I have wildcamped for many years and have been asked to move on only twice. Once at the time I had a 32 foot American RV and was sat in the car park of the "Foxton Locks" in Leicestershire when the parking man came by at around 7pm. "You will have to go" he said, "I am about to lock the gate". I asked him if it was ok if I stayed the night and wouldn't worry about the gate being locked until next morning when he opened up. I told him he looked very thirsty and perhaps he could do with a drink or two. I told him I would make no mess and would leave the spot exactly as I had found it. He accepted that, and a nice night was had by all. Next morning an early dog walk down the canal and then gone. Perfect!  However; and this is perfectly true. One night in Oxfordshire, somewhere near Witney I believe, I had been driving most of the day and left it a little late to find a wildsite... I suddenly spotted a huge vacant spot of well worn earth, off road beside the entrance to a farmers field. I carefully parked up, not blocking the access etc; I had a Talbot then. After setting out the interior for dinner and tuning in the TV I suddenly heard a tremendous thump on the side of the van. I went out very quickly and was greeted by a purple faced ranting farmer with a shotgun.... yes, with a shotgun who threated to shoot out my tyres if I did'nt f**k off quick. I told him that if he did that he would set off two actions, one he would be arrested for threatening me with a firearm and two, if my tyres were shot up I couldn't go anyway. Whilst he was shouting and ranting I calmly got into the driving seat and drove off.  I incidentaly, agree that no police officer would charge you with drink driving if you were in the living area of the van and the keys were not in the ignition or on my person.


----------



## jenks (Apr 13, 2011)

I used to "wild" camp in the centre of newport! Go out on a Saturday night get mildly drunk then sleep in the back of my van at the time this was a Citroen C15. I parked on the main road outside the offices where I worked and left the ignition and door keys there, so I was only carrying the back door key with no access to the front to drive etc. Whilst climbing into the back a local patrol car stopped and asked what I was doing i explained that taxi fee's home were extortionate so I was staying in the van, and it meant I was in town for some shopping on the saturday morning, I explained I had a loo and was self sufficient and tried to assure them I'd leave no mess. I showed them that none of the keys on me would do anything except unlock the rear door.

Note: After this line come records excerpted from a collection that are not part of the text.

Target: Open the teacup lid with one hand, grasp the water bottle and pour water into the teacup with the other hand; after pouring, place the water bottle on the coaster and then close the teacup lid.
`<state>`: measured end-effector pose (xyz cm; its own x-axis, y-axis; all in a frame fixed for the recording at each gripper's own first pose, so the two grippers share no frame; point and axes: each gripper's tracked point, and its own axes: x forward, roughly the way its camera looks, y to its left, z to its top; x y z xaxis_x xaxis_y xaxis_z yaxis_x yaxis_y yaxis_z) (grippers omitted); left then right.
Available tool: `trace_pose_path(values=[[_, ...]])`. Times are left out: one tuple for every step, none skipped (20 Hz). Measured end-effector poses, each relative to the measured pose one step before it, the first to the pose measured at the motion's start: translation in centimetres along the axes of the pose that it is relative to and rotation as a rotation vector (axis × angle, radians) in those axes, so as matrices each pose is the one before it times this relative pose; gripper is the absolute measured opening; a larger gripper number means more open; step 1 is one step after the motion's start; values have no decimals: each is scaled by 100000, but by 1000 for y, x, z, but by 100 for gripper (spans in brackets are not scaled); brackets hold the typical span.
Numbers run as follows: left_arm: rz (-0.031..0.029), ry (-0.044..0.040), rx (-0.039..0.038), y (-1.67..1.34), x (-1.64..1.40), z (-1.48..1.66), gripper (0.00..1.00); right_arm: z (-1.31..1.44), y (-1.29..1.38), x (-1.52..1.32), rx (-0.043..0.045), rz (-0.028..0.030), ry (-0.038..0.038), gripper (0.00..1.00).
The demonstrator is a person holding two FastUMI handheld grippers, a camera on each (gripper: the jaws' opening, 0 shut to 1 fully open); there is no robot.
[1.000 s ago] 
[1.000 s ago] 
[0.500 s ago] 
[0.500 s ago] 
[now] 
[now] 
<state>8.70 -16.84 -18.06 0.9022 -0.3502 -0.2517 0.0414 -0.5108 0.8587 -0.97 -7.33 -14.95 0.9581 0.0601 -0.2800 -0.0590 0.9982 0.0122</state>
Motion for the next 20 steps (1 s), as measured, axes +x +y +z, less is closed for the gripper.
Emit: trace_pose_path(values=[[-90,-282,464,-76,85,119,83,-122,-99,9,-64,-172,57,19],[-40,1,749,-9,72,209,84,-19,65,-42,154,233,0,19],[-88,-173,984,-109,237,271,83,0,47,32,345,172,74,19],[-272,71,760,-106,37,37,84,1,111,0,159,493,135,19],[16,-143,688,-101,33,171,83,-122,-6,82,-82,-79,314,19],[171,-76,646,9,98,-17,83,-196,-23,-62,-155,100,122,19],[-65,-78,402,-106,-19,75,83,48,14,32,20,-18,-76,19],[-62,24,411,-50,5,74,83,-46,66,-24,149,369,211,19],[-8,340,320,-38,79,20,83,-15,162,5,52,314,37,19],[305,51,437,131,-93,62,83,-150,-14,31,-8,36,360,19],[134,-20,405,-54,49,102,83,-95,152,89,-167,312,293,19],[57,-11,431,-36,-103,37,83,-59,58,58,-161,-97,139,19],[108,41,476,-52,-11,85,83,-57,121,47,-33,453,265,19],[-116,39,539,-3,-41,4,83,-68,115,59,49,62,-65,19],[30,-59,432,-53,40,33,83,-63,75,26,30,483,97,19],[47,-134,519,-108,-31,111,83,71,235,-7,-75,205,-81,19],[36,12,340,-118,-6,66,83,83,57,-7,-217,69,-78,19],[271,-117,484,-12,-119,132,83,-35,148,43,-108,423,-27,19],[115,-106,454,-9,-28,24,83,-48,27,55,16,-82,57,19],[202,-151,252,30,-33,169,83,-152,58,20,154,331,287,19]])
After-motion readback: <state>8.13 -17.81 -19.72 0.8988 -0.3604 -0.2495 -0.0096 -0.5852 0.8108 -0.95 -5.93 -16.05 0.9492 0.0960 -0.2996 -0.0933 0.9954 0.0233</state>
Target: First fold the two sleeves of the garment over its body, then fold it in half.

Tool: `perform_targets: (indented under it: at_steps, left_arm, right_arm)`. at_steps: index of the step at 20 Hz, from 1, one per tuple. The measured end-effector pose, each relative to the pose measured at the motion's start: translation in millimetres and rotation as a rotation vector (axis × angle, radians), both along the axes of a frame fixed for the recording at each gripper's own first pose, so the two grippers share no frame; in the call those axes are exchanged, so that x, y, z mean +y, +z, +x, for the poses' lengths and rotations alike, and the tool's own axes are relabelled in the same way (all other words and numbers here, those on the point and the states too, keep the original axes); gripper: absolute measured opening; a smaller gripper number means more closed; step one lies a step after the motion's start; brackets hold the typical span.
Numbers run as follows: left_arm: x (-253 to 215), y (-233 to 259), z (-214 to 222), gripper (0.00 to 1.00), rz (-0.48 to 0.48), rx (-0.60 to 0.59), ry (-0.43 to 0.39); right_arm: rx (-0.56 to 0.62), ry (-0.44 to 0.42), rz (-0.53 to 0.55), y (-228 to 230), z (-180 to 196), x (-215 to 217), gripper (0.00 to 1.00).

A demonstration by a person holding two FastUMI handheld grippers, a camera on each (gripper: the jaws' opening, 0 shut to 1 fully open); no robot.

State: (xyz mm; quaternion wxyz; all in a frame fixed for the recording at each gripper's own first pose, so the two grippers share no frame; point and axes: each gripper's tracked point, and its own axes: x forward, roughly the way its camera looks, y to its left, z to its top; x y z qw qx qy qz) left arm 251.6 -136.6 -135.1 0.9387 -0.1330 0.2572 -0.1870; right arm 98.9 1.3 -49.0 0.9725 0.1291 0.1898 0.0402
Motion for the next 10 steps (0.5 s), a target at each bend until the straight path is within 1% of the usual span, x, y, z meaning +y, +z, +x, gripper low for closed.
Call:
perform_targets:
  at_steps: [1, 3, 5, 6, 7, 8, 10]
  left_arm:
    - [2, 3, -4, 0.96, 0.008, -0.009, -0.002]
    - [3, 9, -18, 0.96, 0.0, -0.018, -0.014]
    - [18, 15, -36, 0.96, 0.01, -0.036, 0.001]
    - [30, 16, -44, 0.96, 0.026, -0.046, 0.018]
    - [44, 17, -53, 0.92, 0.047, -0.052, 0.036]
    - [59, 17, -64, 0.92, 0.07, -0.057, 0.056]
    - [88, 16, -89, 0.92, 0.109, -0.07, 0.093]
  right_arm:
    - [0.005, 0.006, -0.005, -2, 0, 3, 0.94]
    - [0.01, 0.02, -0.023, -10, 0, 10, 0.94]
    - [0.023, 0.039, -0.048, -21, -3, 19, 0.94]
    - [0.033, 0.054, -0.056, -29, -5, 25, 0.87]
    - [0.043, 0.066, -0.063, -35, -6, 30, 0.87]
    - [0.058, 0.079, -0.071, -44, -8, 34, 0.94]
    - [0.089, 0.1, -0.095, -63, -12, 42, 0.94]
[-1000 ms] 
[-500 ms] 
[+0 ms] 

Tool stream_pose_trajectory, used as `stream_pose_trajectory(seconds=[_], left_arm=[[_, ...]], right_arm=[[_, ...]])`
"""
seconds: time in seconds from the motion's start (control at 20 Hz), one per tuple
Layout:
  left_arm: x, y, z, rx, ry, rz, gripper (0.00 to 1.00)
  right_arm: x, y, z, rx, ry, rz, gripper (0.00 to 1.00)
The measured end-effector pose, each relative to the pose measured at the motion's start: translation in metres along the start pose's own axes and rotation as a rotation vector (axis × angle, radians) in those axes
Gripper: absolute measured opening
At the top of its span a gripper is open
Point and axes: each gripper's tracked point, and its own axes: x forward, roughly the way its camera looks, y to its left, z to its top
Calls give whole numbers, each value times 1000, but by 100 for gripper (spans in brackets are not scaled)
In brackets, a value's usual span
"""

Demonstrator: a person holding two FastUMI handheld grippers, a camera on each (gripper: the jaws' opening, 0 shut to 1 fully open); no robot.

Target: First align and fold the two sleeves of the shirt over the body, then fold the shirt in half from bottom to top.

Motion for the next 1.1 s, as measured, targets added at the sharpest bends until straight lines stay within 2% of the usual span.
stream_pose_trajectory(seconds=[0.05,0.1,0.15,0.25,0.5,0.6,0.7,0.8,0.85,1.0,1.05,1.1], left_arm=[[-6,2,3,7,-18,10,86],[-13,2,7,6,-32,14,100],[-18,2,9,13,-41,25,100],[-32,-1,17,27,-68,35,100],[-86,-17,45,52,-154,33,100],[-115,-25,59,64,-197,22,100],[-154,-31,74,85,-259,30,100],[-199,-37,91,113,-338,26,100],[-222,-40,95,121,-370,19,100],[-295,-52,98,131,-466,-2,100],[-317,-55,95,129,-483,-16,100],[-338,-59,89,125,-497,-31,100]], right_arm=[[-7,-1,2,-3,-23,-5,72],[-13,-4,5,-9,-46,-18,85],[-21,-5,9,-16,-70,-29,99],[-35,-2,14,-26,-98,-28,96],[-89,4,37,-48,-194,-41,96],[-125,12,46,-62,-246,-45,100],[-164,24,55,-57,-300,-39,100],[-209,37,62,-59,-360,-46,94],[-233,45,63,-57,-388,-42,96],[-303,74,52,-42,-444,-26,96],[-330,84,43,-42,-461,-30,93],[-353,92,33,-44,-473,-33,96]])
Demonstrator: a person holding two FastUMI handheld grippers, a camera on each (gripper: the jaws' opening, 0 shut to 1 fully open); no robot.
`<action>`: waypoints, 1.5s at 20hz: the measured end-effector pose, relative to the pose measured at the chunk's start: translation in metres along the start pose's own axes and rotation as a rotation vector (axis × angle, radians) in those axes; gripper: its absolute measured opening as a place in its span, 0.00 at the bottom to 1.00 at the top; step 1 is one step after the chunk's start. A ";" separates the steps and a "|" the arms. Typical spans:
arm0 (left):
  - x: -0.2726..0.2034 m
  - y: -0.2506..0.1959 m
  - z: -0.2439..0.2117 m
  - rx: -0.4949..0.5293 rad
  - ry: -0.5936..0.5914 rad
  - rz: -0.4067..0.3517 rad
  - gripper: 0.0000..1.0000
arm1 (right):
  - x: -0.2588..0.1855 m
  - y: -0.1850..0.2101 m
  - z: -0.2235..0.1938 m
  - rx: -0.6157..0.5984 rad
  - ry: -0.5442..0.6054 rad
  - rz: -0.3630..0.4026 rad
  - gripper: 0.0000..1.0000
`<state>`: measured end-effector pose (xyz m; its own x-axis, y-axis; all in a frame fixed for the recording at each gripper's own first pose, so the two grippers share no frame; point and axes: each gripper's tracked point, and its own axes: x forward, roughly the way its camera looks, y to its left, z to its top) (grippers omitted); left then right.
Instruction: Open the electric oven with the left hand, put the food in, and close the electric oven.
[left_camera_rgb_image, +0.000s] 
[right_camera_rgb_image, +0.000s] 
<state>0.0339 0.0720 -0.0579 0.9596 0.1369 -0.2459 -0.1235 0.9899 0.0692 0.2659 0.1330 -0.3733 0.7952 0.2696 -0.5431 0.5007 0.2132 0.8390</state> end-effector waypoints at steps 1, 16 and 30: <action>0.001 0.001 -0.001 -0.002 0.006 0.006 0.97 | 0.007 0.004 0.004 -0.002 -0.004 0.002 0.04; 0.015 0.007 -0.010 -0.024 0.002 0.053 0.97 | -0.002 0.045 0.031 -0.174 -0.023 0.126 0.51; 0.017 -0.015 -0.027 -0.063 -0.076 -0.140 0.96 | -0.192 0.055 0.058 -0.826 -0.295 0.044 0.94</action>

There words were "we can book you even if you are sleeping and don't drive it".

They gave me two options, drunk in charge of a vehicle and sleep just round the corner in a cell and they'd impound the van or walk home and collect the van the next day.

I chose to walk home  when I returned for the van the following evening another patrol car appeared from no-where and gave me another talking to. 

Since then I am very careful about where i park up if I am going to have more than a couple of beers, ultimately if I am in a nice place and find a nice pub that serves delicous ales I'll find a campsite and park up then walk.


----------



## bigpieeater (Apr 13, 2011)

John H said:


> Well, hello again! Since you are intent on an argument, this is wrong. If you are in possession of the keys and you are in charge of the vehicle on private land to which the public have access (eg pub car park, caravan site) then you are still technically liable to prosecution. As many, including me, have said above it is a technical offence but the reason no-one in authority is interested is because they would have to prove intent to drive and in a motorhome it would be easy to argue that you had no such intention. This is why no case that I have ever heard of has come to court - unless you know different...........


No intention of arguing with you, just simply pointing out the law...that's all smart A*s


----------



## John H (Apr 14, 2011)

bigpieeater said:


> No intention of arguing with you, just simply pointing out the law...that's all smart A*s


 
If you are going to point out the law, then next time make sure you get it right!


----------



## joncris (Apr 14, 2011)

Within the last few years a landowner allowed a gymkana to take place (as he did each year) had a few bevvies then drove across his land to his home the local plod who were policing the event stopped him & charged him with DUI & although his counsel argued he was on his own land he was still convicted as on the day in question the public had access to his land


----------



## Deleted member 775 (Apr 14, 2011)

that is quite understandable .as there was a chance he could have killed some inocent member of the public  at the horse show


----------



## John H (Apr 14, 2011)

Absolutely right - anyone who drinks and drives deserves to be prosecuted - but it is a very different situation from the original point about drinking in a parked motorhome when there is no intention to drive.


----------



## Deleted member 967 (Apr 14, 2011)

I have always valued my licence, so at 21 when I got a PSV, I vowed no alcohol within 24 hours of driving.  As a result no drinking as I drove every day (my own business).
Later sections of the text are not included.